Samanani, F. (2022). Tracing convivality: Identifying questions, tensions and tools in the study of living with difference. Journal of Intercultural Studies. doi:10.1080/07256868.2022.2041578.


Cite as: https://hdl.handle.net/21.11116/0000-000A-0A60-F
Abstract
The concept of ‘convivality’ has come to dominate studies of
everyday life in diverse places. This article starts from an
understanding that our concepts inescapably direct our empirical
gaze in particular ways. Surveying a diverse literature, I look at
the different ways in which convivality has been conceptualised,
and trace tensions between these different approaches. I show
how this diversity of approaches and these tensions direct
attention in particular ways and so lead to a number of lingering
questions or empirical blind spots in the existing literature.

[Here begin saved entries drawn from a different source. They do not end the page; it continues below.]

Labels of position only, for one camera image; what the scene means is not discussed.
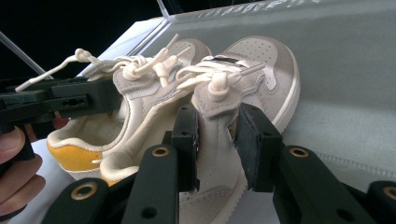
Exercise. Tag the shiny metal rack pole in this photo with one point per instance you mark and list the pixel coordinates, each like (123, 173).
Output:
(163, 8)
(25, 56)

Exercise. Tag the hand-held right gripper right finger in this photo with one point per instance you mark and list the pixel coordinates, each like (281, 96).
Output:
(258, 155)

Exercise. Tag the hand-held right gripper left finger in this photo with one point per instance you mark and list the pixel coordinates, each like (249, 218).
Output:
(186, 149)

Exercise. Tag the beige sneaker with yellow heel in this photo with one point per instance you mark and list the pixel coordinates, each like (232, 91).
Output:
(140, 105)
(218, 149)

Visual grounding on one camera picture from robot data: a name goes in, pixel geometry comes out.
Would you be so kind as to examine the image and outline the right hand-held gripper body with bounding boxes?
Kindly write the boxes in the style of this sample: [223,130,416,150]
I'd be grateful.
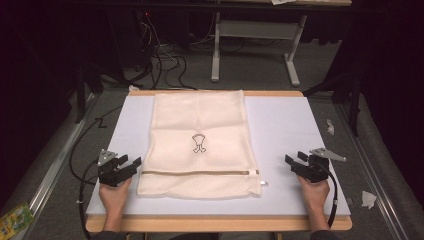
[290,147,348,184]

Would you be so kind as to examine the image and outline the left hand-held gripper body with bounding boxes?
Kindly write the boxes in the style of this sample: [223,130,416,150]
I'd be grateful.
[96,149,139,188]

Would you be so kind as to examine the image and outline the cream mesh laundry bag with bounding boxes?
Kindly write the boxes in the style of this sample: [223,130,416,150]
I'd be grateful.
[136,89,263,200]

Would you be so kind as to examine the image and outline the person's left hand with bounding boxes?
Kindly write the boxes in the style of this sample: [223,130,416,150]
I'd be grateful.
[98,177,133,218]

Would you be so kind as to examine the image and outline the person's right hand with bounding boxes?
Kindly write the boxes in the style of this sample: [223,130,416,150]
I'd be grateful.
[297,175,331,216]

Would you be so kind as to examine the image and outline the white table mat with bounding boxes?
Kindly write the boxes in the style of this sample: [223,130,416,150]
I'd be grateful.
[86,95,352,217]

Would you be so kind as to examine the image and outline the large crumpled paper scrap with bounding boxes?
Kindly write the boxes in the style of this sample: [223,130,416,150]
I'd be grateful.
[361,190,378,211]

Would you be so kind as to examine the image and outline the black stand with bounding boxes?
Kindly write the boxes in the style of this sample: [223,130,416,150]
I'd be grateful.
[302,71,364,138]
[73,61,105,125]

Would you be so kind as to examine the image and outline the white work board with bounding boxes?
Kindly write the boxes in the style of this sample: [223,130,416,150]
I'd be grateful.
[85,89,354,234]

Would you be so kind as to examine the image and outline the green printed packet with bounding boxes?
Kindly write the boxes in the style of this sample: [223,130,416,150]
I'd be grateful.
[0,201,36,240]

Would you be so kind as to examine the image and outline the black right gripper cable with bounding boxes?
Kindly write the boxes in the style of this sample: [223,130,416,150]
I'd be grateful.
[319,162,339,229]

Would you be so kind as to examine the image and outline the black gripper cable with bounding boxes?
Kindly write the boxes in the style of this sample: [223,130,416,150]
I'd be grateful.
[319,162,339,229]
[77,159,103,240]

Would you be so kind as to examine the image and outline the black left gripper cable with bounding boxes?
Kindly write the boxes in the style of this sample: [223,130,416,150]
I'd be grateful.
[77,159,103,240]

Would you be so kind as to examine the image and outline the black floor cable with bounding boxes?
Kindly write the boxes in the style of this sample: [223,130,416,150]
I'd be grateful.
[68,105,124,186]

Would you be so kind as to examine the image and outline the metal floor rail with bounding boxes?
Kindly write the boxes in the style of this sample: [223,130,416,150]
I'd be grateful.
[334,102,407,240]
[18,93,98,240]

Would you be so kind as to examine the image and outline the tangle of black cables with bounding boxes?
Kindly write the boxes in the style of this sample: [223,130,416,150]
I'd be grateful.
[123,9,216,92]

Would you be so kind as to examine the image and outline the white metal desk frame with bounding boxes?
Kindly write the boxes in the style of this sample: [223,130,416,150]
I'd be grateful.
[210,11,308,88]

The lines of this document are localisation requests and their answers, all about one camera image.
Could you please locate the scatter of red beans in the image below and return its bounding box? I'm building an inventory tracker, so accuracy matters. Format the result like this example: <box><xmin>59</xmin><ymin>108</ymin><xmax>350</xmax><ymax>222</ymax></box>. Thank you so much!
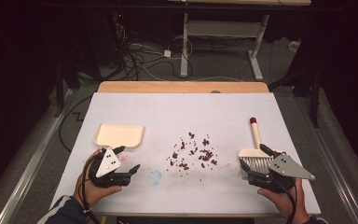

Drawing on my own ethnography, in the London neighbourhood
of Kilburn, I illustrate some of these challenges and outline
methodological approaches which might help overcome them. In
particular I unpack approaches which might support a deeper
engagement with questions of structure and social change, care
and incommensurability, and categorisation, cognition and
context, which have received insufficient attention in the
literature on everyday diversity, to date. Rather than making a
case for or against the utility of the concept of ‘convivality’, I
argue that the necessary first step is to extend our empirical
understanding to better cover these blind spots, and then to
weigh our conceptual apparatus up accordingly.